The finished moulds were painted with release agent (may have been waxed first - I can’t remember although at least some of our pop out surfboards were released with wax only). Gel coats always brushed on and never thinned. What I can remember is that sloppy brush work during gel-coating - such as accidentally catching the metal band at the top of the bristles on the mould surface could accidentally cause the release agent to peel. This doesn’t happen with wax, however wax was more difficult to release and unless a good amount of wax was put on it was hard to release. Release agent did give some brush marks whereas wax gave the better finish.

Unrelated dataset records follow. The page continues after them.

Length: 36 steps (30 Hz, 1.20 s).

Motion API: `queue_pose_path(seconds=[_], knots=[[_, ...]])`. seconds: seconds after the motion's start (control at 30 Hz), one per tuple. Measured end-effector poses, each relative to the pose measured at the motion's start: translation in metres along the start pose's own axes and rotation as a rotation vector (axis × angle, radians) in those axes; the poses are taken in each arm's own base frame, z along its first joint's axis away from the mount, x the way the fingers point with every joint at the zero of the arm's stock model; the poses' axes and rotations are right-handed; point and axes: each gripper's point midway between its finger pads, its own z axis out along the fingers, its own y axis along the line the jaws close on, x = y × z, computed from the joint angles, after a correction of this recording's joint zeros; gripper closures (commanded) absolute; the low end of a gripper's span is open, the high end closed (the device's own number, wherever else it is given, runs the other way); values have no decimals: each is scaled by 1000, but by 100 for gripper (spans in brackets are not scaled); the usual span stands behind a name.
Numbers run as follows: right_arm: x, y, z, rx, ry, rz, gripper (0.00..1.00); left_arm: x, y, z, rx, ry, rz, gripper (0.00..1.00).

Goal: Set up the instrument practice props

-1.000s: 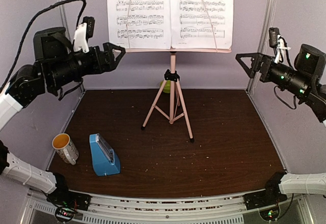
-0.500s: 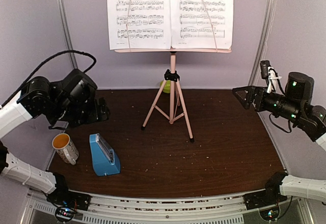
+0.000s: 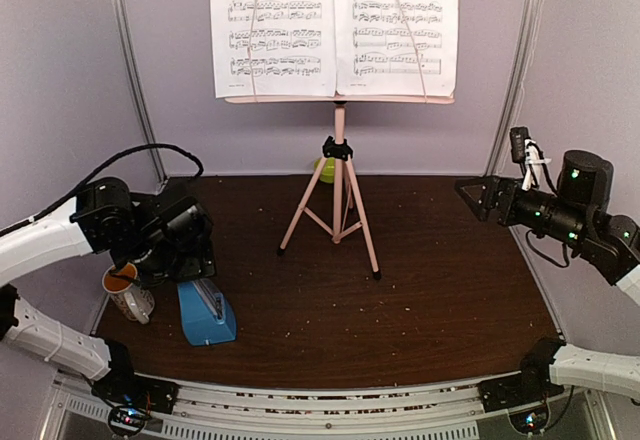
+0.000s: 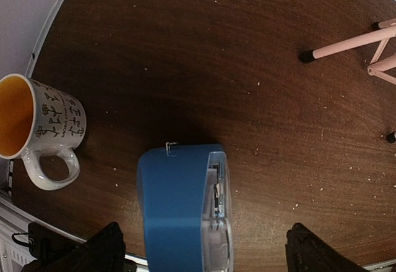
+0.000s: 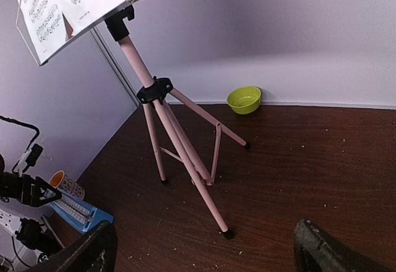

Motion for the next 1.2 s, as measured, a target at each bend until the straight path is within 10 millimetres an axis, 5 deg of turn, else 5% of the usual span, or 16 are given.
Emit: queue_pose_path(seconds=[0.33,0.67,0.87,1.0,1.2], knots=[[-4,2,2,-9,-15,8,0,12,-4,23,-31,28,37,19],[-4,2,4,-10,-17,9,0,16,-9,35,-65,46,133,50],[-4,2,4,-10,-17,9,0,13,-21,36,-59,52,210,58],[-5,2,4,-10,-18,9,0,12,-40,38,-24,69,295,60],[-5,2,4,-9,-18,9,0,9,-96,37,93,75,465,62]])
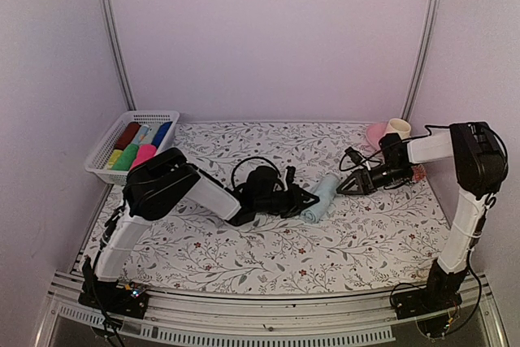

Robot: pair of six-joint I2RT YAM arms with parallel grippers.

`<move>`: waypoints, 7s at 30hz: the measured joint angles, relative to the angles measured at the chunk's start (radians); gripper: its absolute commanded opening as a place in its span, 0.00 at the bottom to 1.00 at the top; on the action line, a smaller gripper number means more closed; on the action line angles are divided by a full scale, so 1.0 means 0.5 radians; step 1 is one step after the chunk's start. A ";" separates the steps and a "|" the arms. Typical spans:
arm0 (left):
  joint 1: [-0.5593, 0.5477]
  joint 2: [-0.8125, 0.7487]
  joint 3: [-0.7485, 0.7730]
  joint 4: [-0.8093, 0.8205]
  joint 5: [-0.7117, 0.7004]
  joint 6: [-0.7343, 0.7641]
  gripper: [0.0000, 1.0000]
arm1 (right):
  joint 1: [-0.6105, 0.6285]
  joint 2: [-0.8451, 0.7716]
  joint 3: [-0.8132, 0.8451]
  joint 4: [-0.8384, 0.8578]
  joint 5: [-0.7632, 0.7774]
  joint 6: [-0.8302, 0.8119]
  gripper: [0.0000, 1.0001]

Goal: Roll the towels
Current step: Pick up the towel from the center of the board, then pass from the right arm to the left, then place the towel in the bin.

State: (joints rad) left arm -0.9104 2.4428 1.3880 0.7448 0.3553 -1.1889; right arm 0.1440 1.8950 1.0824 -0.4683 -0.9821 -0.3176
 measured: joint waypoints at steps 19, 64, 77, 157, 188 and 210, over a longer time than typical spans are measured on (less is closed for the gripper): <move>-0.002 0.001 -0.029 0.063 -0.039 -0.043 0.00 | 0.093 0.425 0.240 -0.040 -0.315 0.190 0.78; -0.046 -0.412 -0.490 0.074 -0.278 0.205 0.97 | 0.292 0.730 0.613 -0.087 -0.453 0.262 0.02; 0.009 -0.907 -0.990 -0.090 -0.500 0.838 0.97 | 0.343 0.100 0.615 -0.220 -0.407 -0.108 0.02; 0.093 -1.240 -0.780 -0.514 0.020 1.279 0.00 | 0.602 -0.233 0.558 -0.198 0.356 -0.254 0.99; 1.950 -1.238 0.417 -3.239 -0.453 2.687 0.00 | 0.564 -0.244 0.555 -0.198 0.629 -0.301 0.99; 1.926 -0.848 0.597 -3.518 -0.526 2.794 0.44 | 0.565 -0.214 0.555 -0.199 0.629 -0.311 0.99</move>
State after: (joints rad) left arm 0.0525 2.0190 1.6863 -1.0142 0.0921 0.2081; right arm 0.4263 1.7882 1.3598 -0.5678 -0.6678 -0.4732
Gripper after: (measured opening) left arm 0.254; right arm 0.989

Good point about waxing Mr J.

In all of the aeronautical molds we made and used, the plugs and the products were only waxed. Wax on, wax off, several times, thoroughly. Yes, slightly more difficult to release, but we never had a problem, and never used pva or the like.

The only problem parts were the few we made without using gelcoat. I wouldn't recommend rolling, squeegeeing or brushing heavily on the waxed surface. That's why they say use a gelcoat laden brush, so there's no excess pressure on the wax, or the pva if you're using it. Spray gelcoat better.